Sharko le dio un puñetazo a un mostrador de madera en el que había mezclados gorras y sombreros.

—Joder.

—Me pillas yendo con Nicolas al laboratorio de anatomía donde curraba Pradier; hay por lo menos un cuerpo tatuado.

—Mantengamos la esperanza, ¿vale? Yo voy avanzando con lo mío. Ahora… estaba haciendo una pausa, pero enseguida me pongo en marcha otra vez hacia Arequito. Creo que allí encontraré a un periodista que podrá explicarme unas cuantas cosas de la colonia Montes de Oca.

—¿Arequito no es adonde se dirigió Florès nada más llegar a Argentina?

—En efecto. Estoy siguiendo la pista al revés. Yo diría que, en el transcurso de su investigación, primero fue a ver a ese periodista, luego a Torres del Sol y acabó en Buenos Aires, donde encontró al Bendito.

Lucie se detuvo al pie de la escalera del instituto de anatomía.

—Ya hemos llegado, Franck. Voy a tener que dejarte.

—¿Cómo están los gemelos?

—Mi madre se ocupa de ellos estupendamente. Los adora, se los lleva al parque. Pero… creo que se da cuenta de que algo no va bien en nuestra investigación. Cada vez es más difícil ocultarle la verdad.

—Te noto la voz cansada. Deberías reposar un poco, recuperar fuerzas.

—Lo intento, pero no lo consigo. Demasiadas cosas en la cabeza. Tú tan lejos y yo sin poder estar a tu lado. —Se apartó un poco para que Nicolas no la oyera—. Y luego no puedo dejar de pensar en ella, en Camille. Todo el tiempo. Si sigue viva, estará sola, y sólo nos tiene a nosotros. Nadie más irá a salvarla.

—¿Y Lamordier?

—Nos ha echado un rapapolvo a todos, no quiere oír ni hablar de Camille. Ni siquiera nos deja avisar a sus padres, tenemos que hacer… como si no existiera.

—Para nosotros existe. Eso es lo más importante.

Sharko se detuvo de súbito, junto al escaparate. Chute instantáneo de adrenalina. Un viejo Ford Mustang de color crema pasaba al ralentí por la calle sin vida, con las ventanillas bajadas y el motor ronroneando.
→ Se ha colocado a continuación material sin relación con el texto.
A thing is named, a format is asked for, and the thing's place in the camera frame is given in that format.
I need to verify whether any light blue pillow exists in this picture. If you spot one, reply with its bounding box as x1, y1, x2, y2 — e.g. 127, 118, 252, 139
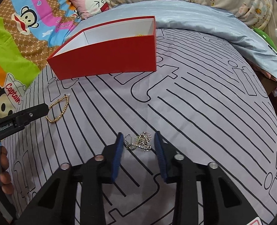
69, 0, 277, 79

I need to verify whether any pink bunny cushion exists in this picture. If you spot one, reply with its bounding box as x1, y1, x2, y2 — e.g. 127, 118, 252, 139
70, 0, 111, 19

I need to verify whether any person's left hand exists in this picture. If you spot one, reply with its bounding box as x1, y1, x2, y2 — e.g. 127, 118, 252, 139
0, 146, 14, 196

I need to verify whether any green object at edge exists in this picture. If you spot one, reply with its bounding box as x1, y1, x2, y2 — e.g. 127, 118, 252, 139
253, 27, 277, 51

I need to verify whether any gold bead bracelet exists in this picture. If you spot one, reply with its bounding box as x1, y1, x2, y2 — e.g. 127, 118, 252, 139
45, 95, 70, 124

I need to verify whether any red jewelry box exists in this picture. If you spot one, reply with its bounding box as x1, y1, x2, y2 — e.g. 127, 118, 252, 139
47, 16, 156, 80

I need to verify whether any silver chain with pendant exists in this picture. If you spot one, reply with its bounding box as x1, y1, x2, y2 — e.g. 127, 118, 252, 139
125, 132, 153, 153

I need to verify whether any colourful monkey cartoon blanket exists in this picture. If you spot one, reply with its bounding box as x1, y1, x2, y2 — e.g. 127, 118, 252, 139
0, 0, 80, 118
Franck reconoció al instante la asquerosa jeta de uno de los tipos que lo habían perseguido en las marismas.

Se escondió tras un perchero repleto de ropa.

El coche aparcó justo enfrente. Ruido de puertas. Dos hombres bajaron, miraron a su alrededor y entraron en el hotel. Sharko se dirigió prudentemente al fondo de la tienda.

—Te dejo, Lucie. Hablamos pronto. Te quiero.

Colgó sin esperar respuesta, borró del registro de llamadas el número que acababa de marcar y devolvió el teléfono a su propietario. Luego se acercó al escaparate, bajo la curiosa mirada del vendedor.

Demasiado tarde para huir, los hombres estaban saliendo del hotel.

«¡Joder!»

Se apoyaron en el capó del coche y se pusieron a hablar. Uno de ellos encendió un cigarrillo y dio una profunda calada. De pronto, señaló la tienda haciendo un gesto con el mentón.

Sharko se lanzó bruscamente tras un mostrador lleno de pantalones.

Latigazo en la rodilla. Mueca de dolor. Se arrastró hasta debajo de una mesa, sobre la que colgaban varios vestidos, y se llevó un dedo a los labios en dirección al vendedor, que lo miraba alucinado.

Si no le seguía el juego, Sharko era hombre muerto. Se sentía incapaz de defenderse por culpa de la jodida pierna.

Ruido de campanilla. Chirrido metálico sobre el pavimento. Sharko vio pasar ante sus narices dos pares de botas camperas de piel de cocodrilo. O de caimán. Una voz grave dijo algo en español. Una pregunta… Un intercambio de frases. Segundos interminables durante los cuales Sharko contuvo el aliento, y hasta las gotas de sudor.

Las puntas de las botas cambiaron por fin de dirección. Luego sonó la campanilla salvadora.

Los vestidos se levantaron varios segundos después.

Era el vendedor, que le regaló un simple «This is OK…».

Sharko se levantó con dificultad y echó un vistazo al exterior. Vio cómo el Ford Mustang se alejaba, siempre al ralentí, y torcía en una calle perpendicular. El policía le dio las gracias al vendedor, corroborando la sinceridad de su gratitud con otro billete.

Luego salió de la tienda y se fue cojeando por la acera sombreada, sin bajar la guardia.

Se dirigió al coche a toda prisa y, una vez dentro, introdujo el nombre de Arequito en el GPS, con dedos temblorosos.